Assignment: Once the images are set aside, print the remaining lines below exactly.

Data:
- Opening Delimiter -

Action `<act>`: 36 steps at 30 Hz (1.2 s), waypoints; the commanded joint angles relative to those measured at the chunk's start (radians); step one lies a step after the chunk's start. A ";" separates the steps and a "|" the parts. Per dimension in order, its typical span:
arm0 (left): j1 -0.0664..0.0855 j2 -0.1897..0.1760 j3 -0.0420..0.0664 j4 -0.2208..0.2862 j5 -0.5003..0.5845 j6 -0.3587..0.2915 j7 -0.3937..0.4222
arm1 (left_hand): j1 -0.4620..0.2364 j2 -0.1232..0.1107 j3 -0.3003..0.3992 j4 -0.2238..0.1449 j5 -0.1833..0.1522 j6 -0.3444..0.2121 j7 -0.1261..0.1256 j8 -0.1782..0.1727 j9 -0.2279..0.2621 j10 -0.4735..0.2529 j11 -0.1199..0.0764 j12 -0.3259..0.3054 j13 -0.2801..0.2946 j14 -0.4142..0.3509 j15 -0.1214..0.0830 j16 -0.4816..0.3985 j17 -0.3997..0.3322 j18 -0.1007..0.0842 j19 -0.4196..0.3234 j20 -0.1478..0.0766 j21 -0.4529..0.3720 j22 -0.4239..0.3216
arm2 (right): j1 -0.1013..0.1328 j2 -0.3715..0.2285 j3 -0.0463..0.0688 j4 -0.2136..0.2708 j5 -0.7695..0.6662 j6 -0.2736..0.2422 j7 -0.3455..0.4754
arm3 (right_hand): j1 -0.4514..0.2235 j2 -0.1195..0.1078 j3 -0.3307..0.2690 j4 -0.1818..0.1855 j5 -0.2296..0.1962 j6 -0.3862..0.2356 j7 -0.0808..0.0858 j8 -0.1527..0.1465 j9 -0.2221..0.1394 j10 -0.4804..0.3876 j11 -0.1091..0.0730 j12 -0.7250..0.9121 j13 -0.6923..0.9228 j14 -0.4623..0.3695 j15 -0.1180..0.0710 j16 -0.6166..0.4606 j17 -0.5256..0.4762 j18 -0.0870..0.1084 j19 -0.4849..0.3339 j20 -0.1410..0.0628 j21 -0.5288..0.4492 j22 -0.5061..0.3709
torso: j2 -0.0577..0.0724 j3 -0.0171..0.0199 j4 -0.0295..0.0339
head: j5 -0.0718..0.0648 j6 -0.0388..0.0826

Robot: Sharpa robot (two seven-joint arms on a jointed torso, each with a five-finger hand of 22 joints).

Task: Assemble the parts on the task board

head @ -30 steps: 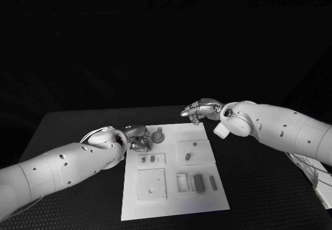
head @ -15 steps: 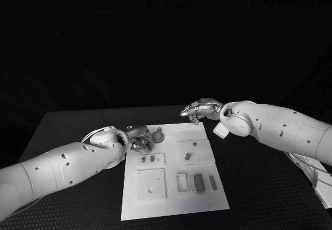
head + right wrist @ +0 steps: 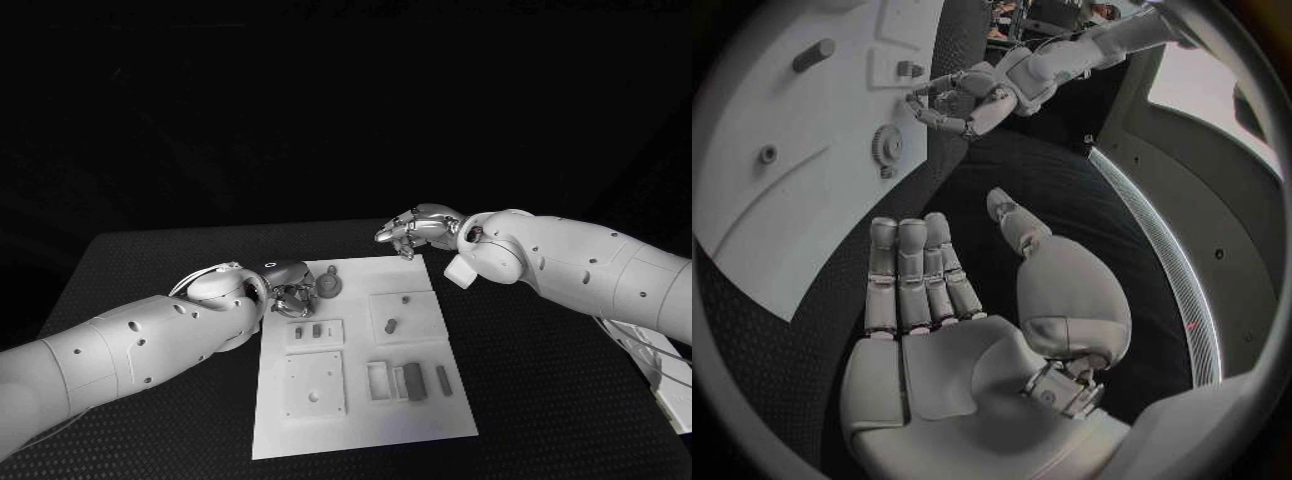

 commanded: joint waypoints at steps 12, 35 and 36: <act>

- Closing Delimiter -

Solution to this task:
Action `<act>`: 36 steps at 30 Hz (1.2 s), waypoints; the commanded joint angles relative to those measured at the chunk's start (radians); step one lies a step after the chunk's start. A ";" separates the steps and a "|" the parts. Per dimension in order, its typical span:
arm0 (left): j1 -0.0664..0.0855 j2 -0.1897..0.1760 j3 -0.0420..0.0664 j4 -0.2208..0.2862 j5 -0.5003..0.5845 j6 -0.3587..0.2915 j7 -0.3937..0.4222
arm1 (left_hand): j1 -0.4620..0.2364 j2 -0.1232..0.1107 j3 -0.3003..0.3992 j4 -0.2238..0.1449 j5 -0.1833..0.1522 j6 -0.3444..0.2121 j7 -0.1261..0.1256 j8 -0.1782..0.1727 j9 -0.2279..0.2621 j10 -0.4735..0.2529 j11 -0.1199..0.0764 j12 -0.3259..0.3054 j13 -0.2801..0.2946 j14 -0.4142..0.3509 j15 -0.1214..0.0830 j16 -0.4816..0.3985 j17 -0.3997..0.3322 j18 -0.1007..0.0842 j19 -0.4196..0.3234 j20 -0.1478..0.0766 j21 -0.4529..0.3720 j22 -0.4239..0.3216
arm2 (right): j1 -0.1013..0.1328 j2 -0.3715..0.2285 j3 -0.0463..0.0688 j4 -0.2136..0.2708 j5 -0.7695..0.6662 j6 -0.2736..0.2422 j7 -0.3455..0.4754
arm3 (right_hand): j1 -0.4514..0.2235 j2 -0.1195..0.1078 j3 -0.3307..0.2690 j4 -0.1818..0.1855 j5 -0.2296..0.1962 j6 -0.3862..0.2356 j7 -0.0808..0.0858 j8 -0.1527..0.1465 j9 -0.2221..0.1394 j10 -0.4804..0.3876 j11 -0.1091..0.0730 j12 -0.7250..0.9121 j13 -0.6923..0.9228 j14 -0.4623..0.3695 j15 -0.1180..0.0710 j16 -0.6166..0.4606 j17 -0.5256..0.4762 j18 -0.0870..0.1084 j19 -0.4849..0.3339 j20 -0.1410..0.0628 j21 -0.5288..0.4492 j22 -0.5061..0.3709
torso: j2 -0.0577..0.0724 j3 -0.0171..0.0199 j4 -0.0295..0.0339
head: j5 -0.0718..0.0648 j6 -0.0388..0.0826

Robot: Sharpa robot (two seven-joint arms on a jointed torso, each with a five-finger hand of 22 joints).

Task: Assemble the parts on the task board

head @ -30 steps: 
head @ -15 steps: 
head + right wrist @ +0 steps: 

 commanded: joint waypoints at steps 12, 35 and 36: <act>

This exercise requires no additional answer.